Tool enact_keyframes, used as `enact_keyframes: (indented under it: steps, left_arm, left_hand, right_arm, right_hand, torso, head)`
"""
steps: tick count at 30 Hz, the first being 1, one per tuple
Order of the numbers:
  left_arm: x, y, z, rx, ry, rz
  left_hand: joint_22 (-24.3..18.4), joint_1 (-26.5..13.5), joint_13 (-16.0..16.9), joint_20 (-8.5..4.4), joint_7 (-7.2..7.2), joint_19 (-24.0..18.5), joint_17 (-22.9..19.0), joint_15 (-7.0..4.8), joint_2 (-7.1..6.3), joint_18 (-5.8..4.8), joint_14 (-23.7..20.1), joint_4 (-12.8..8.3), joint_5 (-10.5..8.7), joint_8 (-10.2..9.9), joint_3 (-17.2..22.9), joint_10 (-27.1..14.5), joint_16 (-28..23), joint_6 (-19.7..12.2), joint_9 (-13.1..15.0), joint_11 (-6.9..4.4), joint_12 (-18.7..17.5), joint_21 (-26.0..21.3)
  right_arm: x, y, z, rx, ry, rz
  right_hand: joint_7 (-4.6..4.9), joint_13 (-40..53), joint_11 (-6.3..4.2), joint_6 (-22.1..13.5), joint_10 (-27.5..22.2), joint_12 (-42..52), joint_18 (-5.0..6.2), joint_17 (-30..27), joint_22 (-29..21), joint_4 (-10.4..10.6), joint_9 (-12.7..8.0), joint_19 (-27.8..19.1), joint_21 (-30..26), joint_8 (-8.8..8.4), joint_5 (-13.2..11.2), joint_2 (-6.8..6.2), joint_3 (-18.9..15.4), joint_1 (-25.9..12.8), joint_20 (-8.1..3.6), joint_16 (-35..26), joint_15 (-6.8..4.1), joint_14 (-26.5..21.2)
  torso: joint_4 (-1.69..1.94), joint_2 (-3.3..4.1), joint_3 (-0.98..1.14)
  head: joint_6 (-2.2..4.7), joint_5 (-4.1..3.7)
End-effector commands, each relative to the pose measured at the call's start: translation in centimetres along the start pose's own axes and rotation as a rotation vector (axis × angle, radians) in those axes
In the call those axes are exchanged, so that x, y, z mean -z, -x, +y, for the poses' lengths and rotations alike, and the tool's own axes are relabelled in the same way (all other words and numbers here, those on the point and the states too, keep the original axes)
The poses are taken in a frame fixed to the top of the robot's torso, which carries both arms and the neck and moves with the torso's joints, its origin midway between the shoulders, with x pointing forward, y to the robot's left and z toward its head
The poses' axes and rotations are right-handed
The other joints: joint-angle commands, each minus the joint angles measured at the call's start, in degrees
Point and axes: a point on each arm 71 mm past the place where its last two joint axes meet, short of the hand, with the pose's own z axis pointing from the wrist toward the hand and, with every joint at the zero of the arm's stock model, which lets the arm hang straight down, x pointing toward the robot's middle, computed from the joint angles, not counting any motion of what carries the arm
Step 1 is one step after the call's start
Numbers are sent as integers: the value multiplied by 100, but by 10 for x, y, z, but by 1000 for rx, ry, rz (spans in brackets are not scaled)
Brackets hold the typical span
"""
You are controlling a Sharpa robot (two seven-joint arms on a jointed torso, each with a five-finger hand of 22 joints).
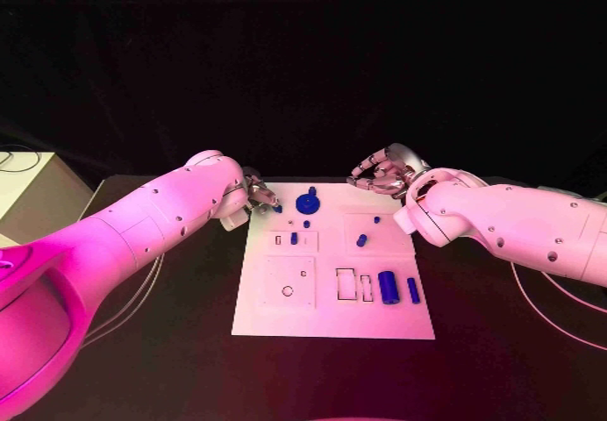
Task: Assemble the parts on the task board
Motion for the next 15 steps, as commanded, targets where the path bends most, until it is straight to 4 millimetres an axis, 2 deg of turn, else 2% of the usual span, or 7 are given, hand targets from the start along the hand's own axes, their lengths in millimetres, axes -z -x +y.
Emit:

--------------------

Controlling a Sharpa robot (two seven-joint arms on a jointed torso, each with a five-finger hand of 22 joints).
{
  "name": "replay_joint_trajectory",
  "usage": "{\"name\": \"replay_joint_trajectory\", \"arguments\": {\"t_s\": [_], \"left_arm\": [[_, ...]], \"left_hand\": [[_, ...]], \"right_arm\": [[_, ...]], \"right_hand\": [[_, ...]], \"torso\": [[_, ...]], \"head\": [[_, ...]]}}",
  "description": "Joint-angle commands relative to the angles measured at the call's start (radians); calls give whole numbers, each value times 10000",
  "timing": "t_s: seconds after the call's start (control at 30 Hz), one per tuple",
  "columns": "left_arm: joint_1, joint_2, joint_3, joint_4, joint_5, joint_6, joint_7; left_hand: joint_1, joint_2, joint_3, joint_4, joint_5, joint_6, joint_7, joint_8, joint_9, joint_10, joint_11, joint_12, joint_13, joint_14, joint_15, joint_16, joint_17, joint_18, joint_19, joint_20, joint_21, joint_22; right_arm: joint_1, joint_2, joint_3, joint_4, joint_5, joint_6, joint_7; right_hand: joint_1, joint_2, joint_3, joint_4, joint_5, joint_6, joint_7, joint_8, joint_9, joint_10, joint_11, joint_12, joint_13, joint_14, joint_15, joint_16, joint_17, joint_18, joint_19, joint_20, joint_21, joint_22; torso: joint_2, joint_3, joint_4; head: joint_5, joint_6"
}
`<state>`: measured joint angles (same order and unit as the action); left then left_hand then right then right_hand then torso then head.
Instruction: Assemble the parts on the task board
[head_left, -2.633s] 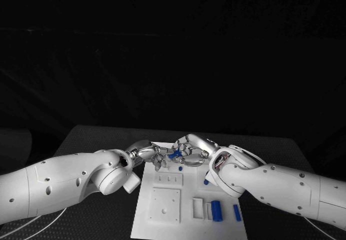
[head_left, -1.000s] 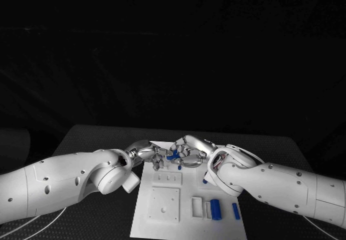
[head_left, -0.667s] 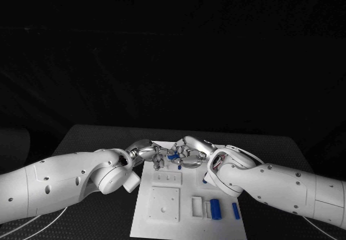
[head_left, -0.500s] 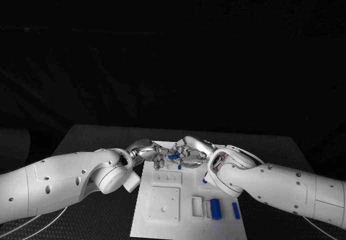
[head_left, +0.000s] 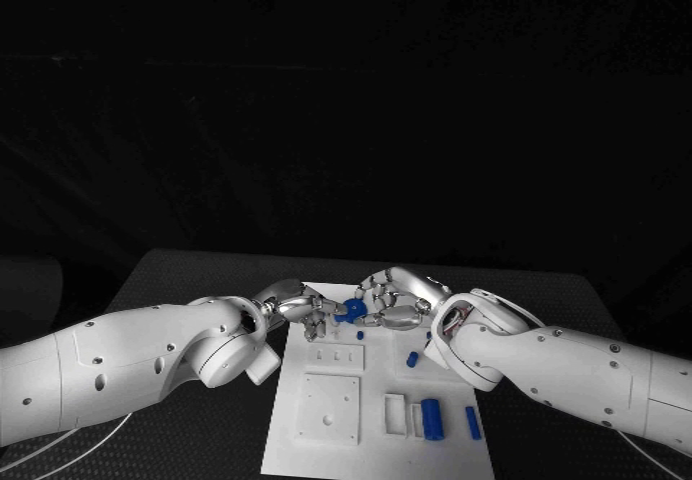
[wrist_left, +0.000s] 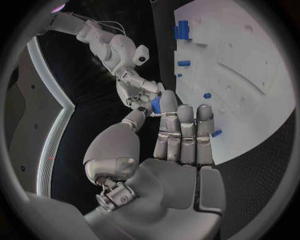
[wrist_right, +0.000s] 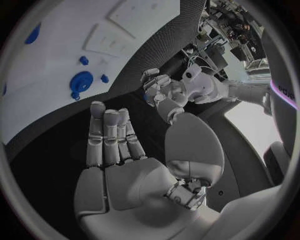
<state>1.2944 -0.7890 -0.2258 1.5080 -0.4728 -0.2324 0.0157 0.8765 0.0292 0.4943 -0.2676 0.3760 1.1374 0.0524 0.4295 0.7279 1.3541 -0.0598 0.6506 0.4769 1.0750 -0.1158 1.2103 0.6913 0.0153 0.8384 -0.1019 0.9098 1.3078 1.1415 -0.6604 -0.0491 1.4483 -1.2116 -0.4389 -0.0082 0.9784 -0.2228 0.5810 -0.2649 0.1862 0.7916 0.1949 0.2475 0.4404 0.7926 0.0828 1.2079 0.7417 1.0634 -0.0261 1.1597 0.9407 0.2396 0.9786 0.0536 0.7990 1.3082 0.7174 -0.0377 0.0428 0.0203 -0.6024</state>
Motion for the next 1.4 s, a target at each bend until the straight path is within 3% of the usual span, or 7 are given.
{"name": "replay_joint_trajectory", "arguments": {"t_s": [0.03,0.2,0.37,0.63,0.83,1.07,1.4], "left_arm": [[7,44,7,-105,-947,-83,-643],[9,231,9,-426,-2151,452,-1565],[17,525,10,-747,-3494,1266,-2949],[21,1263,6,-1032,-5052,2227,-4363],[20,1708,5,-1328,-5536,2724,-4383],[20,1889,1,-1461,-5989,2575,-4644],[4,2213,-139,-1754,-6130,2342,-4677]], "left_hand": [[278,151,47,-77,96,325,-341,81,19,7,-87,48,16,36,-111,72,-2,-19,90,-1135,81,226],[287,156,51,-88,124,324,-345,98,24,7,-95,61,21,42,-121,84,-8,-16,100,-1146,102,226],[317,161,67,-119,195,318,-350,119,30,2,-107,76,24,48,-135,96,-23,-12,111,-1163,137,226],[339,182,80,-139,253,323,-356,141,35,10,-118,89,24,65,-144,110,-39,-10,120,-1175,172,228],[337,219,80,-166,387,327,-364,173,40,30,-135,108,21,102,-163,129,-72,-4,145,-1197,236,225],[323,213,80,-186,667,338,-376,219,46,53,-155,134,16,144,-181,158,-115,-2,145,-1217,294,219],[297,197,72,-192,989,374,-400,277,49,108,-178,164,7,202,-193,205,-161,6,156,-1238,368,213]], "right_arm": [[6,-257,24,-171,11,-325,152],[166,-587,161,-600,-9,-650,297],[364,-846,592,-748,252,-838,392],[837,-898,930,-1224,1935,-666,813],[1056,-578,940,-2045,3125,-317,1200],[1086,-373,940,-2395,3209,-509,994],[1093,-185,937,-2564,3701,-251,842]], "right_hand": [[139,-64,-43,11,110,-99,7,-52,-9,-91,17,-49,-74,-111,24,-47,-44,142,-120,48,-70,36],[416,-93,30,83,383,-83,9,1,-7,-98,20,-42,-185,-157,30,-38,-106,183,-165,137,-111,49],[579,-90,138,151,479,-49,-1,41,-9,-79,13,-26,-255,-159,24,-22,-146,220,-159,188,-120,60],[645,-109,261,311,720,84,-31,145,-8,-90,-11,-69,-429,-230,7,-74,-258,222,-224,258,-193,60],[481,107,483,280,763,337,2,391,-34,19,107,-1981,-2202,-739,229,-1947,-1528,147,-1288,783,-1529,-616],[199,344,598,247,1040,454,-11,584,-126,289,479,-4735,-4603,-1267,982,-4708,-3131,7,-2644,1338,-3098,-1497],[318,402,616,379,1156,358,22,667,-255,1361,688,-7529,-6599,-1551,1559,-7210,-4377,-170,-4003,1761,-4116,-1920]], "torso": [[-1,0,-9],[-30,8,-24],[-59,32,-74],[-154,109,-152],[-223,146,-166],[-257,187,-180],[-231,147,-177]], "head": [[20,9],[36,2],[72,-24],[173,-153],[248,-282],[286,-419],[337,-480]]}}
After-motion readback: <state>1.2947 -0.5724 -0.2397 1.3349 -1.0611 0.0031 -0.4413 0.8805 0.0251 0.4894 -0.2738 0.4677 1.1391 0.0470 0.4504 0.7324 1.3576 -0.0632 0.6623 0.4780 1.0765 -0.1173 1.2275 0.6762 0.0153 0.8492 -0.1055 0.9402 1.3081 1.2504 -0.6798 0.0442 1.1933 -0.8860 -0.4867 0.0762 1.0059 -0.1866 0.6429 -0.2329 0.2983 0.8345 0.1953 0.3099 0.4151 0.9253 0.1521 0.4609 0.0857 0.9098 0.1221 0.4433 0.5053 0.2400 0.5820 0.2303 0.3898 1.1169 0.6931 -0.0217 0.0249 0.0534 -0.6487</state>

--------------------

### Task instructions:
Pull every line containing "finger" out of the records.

### Solution for this task:
You are controlling a Sharpa robot (two seven-joint arms on a jointed torso, each with a five-finger hand of 22 joints).
Controlling a Sharpa robot (two seven-joint arms on a jointed torso, each with a five-finger hand of 22 joints).

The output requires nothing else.